Write out only the final part of the records below. It begins with the line that contains "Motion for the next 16" and ends with the last line.
☆ ☆ ☆ ☆ ☆ ☆ ☆
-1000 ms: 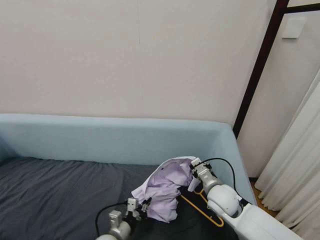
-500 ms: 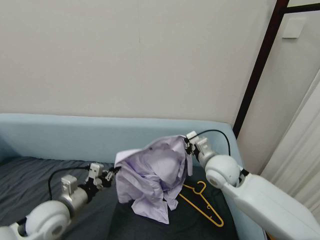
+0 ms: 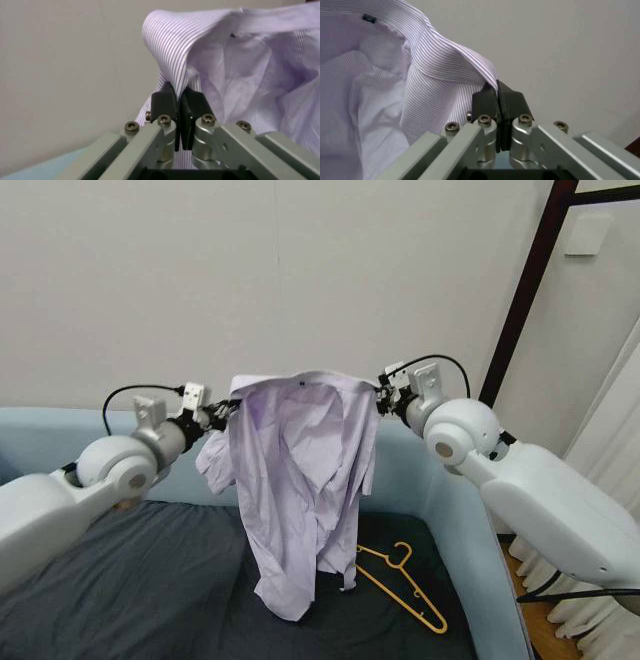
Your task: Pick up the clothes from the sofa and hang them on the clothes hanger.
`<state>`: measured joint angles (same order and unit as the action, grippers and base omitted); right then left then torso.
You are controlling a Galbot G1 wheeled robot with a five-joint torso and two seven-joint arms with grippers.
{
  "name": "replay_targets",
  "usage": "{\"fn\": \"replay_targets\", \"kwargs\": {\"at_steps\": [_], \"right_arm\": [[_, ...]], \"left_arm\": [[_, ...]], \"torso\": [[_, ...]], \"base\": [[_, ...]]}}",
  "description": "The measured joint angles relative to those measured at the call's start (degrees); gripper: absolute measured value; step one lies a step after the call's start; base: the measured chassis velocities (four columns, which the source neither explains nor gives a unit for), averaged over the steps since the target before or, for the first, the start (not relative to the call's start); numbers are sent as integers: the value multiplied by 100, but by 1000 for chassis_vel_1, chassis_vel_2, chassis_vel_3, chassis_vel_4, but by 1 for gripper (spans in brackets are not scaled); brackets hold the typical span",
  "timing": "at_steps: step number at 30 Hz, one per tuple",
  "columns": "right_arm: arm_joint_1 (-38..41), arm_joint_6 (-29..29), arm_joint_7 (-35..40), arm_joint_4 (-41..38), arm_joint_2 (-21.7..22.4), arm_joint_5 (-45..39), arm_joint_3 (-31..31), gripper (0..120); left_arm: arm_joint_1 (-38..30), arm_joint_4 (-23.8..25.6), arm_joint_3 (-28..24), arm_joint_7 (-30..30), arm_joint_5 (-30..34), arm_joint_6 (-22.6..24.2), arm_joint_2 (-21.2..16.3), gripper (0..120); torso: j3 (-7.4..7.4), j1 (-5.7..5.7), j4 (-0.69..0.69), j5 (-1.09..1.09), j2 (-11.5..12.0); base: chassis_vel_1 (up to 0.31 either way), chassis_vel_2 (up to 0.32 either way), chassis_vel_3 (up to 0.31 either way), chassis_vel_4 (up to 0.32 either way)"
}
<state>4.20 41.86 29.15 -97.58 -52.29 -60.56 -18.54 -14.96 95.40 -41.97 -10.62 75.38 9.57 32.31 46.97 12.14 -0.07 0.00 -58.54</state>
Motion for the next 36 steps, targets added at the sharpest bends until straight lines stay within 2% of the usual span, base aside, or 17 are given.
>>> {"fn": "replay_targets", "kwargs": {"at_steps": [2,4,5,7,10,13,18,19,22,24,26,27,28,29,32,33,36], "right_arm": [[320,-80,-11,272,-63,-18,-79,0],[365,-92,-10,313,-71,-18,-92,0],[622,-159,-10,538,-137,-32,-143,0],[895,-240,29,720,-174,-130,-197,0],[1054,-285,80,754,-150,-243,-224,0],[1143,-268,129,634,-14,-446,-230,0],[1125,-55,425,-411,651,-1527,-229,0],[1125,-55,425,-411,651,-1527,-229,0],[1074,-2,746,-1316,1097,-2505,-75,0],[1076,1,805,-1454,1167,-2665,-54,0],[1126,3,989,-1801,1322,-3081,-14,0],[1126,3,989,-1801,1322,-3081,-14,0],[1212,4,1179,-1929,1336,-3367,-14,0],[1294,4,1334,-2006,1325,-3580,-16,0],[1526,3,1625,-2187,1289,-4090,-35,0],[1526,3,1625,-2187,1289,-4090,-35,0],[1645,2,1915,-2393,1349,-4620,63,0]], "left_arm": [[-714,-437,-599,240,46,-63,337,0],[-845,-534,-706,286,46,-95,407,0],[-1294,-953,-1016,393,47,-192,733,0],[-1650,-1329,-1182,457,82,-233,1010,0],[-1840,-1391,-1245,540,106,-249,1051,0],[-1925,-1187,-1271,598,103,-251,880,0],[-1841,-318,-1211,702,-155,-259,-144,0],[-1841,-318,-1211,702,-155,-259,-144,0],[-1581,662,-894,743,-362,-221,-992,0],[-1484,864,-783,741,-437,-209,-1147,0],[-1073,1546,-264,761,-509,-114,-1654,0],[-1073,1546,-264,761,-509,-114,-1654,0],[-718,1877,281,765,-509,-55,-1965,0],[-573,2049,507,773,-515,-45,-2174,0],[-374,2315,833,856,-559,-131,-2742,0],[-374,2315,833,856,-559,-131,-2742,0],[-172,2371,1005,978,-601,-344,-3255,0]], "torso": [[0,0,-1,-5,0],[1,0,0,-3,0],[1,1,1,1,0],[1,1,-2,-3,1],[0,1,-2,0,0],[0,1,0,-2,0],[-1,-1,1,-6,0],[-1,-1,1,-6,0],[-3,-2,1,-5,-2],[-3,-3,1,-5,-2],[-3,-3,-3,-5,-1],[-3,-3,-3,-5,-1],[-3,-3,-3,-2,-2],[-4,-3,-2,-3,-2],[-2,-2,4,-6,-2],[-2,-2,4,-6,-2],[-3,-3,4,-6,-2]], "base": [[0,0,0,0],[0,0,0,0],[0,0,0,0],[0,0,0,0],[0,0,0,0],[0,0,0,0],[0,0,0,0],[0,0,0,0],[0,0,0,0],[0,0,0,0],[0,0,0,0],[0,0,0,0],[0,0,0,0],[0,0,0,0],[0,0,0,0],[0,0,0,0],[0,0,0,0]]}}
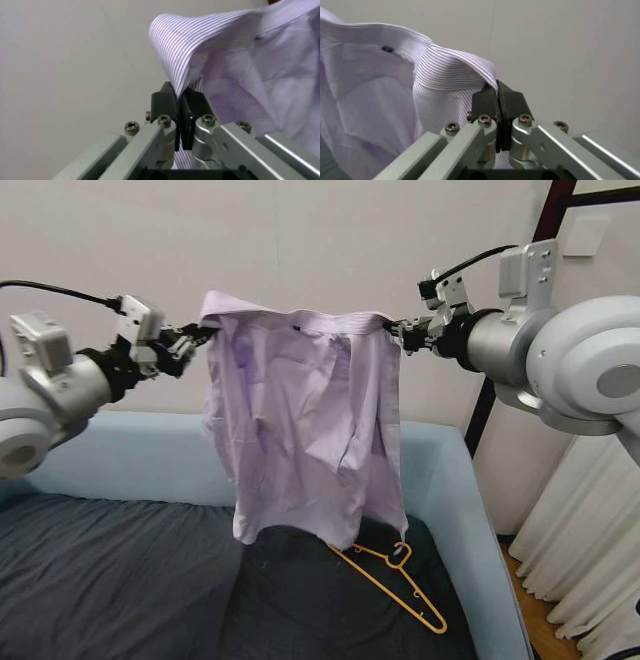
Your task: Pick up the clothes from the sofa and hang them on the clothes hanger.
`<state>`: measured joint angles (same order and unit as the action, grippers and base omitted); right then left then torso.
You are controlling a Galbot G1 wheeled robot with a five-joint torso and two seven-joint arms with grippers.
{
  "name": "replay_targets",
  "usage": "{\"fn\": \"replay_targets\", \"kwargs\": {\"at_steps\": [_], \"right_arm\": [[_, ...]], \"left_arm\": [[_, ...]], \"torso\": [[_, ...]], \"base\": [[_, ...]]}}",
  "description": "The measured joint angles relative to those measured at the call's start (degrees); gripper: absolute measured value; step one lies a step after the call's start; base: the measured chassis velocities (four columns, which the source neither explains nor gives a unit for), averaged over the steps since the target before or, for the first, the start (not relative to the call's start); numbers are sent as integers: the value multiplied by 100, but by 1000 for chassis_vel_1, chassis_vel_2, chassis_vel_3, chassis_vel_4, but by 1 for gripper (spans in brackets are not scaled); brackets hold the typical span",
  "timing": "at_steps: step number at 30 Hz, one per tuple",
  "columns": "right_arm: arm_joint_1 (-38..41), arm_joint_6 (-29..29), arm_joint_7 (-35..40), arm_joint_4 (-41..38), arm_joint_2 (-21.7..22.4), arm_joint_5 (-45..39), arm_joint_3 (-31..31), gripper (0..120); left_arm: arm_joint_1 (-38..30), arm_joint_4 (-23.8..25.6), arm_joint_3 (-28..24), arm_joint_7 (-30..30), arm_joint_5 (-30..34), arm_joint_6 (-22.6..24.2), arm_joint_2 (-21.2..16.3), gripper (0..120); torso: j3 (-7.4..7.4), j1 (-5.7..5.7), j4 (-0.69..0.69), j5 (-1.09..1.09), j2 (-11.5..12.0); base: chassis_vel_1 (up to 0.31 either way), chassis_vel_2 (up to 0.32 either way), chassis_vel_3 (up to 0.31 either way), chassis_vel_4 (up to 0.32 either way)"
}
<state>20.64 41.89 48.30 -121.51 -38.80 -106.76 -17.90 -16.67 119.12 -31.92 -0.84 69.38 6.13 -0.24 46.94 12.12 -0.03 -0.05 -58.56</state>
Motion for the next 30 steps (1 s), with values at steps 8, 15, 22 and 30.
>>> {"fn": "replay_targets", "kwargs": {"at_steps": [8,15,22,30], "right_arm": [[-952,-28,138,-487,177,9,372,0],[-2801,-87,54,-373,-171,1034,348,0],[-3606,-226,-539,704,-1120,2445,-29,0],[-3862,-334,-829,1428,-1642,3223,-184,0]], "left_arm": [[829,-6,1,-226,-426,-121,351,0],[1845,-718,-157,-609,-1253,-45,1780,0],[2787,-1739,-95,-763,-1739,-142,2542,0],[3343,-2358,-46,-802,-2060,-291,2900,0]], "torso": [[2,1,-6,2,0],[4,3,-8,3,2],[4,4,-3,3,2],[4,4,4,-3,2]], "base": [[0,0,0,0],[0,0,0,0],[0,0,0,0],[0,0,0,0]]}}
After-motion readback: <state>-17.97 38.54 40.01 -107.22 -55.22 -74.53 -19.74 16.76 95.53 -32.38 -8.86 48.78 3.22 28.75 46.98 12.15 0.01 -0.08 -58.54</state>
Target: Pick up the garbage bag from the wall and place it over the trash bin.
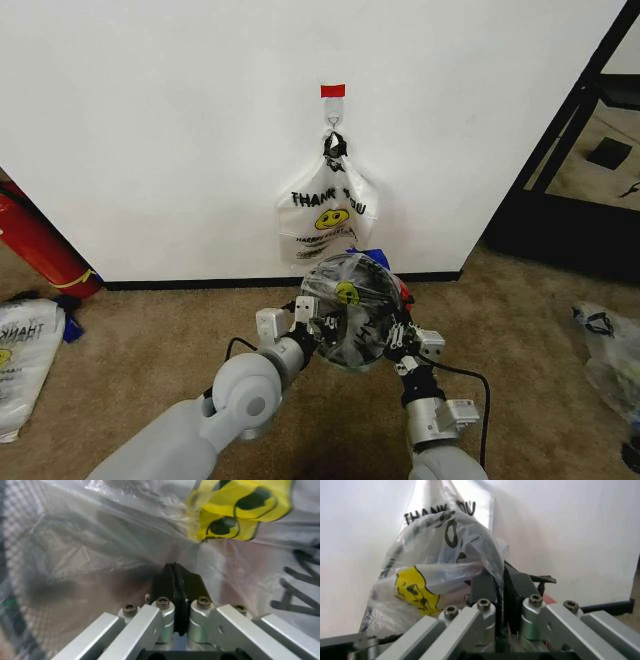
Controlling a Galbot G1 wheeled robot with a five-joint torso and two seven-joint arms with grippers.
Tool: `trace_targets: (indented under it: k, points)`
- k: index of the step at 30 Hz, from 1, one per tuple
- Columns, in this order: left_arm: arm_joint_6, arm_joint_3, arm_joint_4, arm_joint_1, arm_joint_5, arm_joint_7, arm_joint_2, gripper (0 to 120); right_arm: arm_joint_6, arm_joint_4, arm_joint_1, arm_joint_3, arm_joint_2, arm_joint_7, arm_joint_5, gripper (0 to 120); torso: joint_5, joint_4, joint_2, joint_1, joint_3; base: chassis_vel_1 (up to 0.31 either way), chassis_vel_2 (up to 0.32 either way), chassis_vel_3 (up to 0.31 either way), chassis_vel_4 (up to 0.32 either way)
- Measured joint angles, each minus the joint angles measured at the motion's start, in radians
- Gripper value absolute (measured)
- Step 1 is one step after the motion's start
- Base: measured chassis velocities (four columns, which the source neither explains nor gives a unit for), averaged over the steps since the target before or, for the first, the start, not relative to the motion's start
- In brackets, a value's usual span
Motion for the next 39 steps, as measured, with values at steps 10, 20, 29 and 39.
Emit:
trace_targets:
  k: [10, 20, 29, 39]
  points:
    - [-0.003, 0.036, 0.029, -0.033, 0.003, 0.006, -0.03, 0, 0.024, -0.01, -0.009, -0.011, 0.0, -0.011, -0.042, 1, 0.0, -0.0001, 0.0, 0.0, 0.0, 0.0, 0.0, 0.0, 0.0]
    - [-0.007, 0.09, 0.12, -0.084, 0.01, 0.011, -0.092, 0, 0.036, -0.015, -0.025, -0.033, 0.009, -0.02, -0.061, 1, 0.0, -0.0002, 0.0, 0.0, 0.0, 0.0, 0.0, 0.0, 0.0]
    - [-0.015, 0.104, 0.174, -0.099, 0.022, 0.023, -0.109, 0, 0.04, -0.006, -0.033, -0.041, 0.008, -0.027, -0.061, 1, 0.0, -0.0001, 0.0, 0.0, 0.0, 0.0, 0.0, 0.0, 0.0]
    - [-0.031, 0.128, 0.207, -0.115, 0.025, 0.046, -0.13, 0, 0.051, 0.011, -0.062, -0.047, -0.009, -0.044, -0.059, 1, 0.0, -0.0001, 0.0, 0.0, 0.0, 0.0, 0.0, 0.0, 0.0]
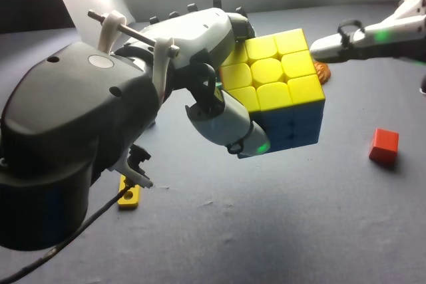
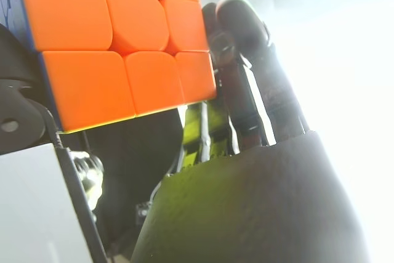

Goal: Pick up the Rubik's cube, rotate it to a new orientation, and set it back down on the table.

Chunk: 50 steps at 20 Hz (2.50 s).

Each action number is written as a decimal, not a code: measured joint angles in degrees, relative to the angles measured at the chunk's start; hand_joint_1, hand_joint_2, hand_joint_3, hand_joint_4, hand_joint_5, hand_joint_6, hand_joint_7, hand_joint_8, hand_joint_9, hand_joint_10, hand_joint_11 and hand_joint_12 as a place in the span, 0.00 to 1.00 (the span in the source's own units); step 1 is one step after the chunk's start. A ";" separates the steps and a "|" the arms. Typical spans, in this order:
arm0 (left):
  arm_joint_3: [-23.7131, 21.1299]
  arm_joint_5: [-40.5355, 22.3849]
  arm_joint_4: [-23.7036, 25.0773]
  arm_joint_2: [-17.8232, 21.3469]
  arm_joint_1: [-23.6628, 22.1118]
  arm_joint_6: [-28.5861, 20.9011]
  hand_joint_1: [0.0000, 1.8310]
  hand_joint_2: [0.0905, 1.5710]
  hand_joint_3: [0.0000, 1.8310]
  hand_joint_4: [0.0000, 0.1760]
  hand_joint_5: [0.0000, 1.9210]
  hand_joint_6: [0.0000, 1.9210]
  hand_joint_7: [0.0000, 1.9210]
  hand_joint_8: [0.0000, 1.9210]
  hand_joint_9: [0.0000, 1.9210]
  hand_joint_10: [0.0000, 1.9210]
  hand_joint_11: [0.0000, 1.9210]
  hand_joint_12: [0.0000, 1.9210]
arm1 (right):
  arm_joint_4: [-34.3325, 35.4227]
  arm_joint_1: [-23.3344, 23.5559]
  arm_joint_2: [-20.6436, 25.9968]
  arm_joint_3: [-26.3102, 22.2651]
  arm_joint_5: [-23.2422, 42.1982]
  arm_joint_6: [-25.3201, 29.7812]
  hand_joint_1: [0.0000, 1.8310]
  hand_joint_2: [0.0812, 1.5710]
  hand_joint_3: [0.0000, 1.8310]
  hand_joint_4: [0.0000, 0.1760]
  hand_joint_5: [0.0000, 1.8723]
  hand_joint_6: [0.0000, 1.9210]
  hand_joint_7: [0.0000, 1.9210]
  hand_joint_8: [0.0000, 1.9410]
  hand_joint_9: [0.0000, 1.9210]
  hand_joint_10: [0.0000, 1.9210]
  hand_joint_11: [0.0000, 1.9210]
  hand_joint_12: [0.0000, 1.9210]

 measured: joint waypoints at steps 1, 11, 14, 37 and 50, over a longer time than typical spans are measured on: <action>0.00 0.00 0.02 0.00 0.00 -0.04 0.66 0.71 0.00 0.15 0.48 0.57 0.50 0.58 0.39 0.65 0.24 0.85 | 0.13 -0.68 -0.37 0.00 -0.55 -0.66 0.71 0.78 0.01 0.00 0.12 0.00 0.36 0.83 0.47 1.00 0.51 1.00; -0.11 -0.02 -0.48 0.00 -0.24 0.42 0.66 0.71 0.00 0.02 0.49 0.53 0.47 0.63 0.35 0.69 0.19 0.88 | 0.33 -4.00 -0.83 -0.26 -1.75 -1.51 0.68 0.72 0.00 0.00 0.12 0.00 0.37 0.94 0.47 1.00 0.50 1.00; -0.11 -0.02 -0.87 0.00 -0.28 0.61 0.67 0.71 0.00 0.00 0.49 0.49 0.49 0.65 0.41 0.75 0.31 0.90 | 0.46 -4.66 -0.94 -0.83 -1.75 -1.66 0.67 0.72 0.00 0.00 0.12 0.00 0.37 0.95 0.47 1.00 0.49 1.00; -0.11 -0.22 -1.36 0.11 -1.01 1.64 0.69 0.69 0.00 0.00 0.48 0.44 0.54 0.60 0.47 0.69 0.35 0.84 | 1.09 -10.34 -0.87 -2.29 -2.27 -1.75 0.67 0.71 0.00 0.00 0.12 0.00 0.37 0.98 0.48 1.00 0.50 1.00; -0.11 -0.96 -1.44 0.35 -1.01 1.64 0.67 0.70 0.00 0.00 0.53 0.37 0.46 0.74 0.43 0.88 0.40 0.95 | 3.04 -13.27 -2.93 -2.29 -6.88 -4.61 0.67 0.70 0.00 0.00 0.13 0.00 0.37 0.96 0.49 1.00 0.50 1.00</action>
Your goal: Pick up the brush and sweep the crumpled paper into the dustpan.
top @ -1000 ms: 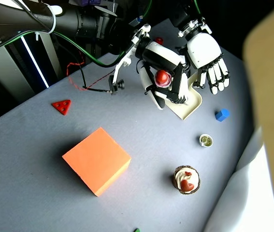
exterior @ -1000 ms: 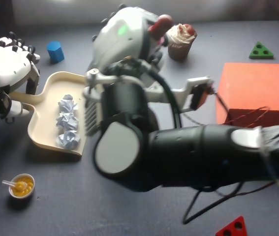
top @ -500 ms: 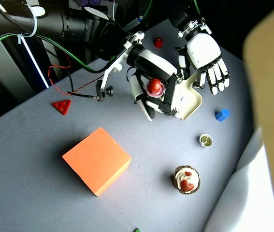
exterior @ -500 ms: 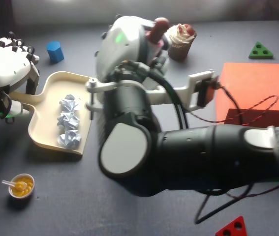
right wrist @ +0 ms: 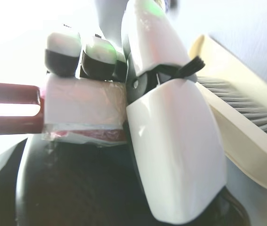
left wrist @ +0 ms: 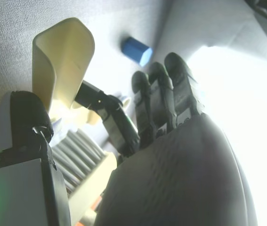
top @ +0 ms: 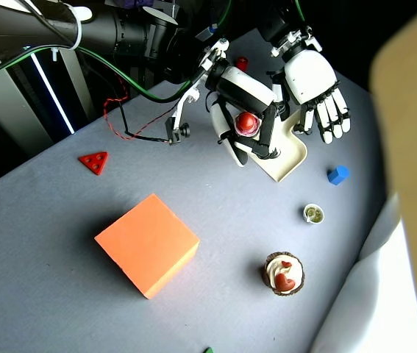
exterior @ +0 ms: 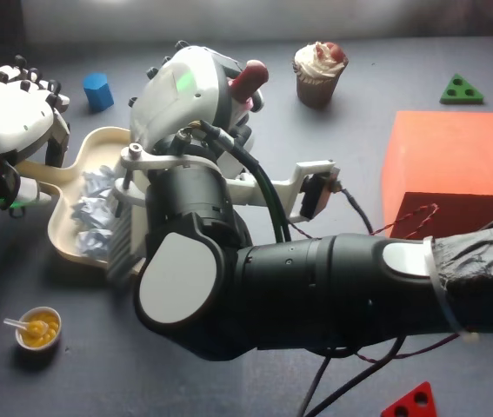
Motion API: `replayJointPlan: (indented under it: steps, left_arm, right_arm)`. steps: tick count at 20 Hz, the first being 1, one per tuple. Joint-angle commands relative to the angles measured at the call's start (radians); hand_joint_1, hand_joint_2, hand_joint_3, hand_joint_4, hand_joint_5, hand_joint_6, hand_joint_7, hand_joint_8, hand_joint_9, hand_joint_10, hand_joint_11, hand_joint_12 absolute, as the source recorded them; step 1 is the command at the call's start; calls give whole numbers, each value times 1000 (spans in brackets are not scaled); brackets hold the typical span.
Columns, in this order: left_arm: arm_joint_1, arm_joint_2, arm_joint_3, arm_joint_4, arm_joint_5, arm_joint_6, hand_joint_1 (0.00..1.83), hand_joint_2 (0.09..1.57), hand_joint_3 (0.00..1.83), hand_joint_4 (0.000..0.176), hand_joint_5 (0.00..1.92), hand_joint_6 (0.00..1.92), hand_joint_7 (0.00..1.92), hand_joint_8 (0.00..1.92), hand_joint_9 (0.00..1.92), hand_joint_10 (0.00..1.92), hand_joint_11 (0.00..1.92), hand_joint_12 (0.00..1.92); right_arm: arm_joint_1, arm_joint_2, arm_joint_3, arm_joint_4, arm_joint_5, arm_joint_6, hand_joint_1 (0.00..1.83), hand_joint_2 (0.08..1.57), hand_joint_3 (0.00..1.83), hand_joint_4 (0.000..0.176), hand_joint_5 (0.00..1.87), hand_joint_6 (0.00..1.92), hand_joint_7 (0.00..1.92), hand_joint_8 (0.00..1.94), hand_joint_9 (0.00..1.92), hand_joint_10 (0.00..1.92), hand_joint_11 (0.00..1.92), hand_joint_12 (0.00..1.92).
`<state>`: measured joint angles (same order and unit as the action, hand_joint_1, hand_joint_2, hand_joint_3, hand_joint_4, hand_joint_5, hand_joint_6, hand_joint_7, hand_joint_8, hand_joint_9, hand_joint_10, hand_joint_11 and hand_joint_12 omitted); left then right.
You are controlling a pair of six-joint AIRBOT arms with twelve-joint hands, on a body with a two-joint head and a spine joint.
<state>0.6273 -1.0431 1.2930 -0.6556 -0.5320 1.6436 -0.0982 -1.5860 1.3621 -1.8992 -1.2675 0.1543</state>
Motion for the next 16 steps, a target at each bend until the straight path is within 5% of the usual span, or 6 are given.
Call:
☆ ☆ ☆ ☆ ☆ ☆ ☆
- _RESULT FOR THIS TASK_
Motion for the next 16 steps, a target at each bend until the straight path is within 5% of the usual span, or 6 are given.
Call:

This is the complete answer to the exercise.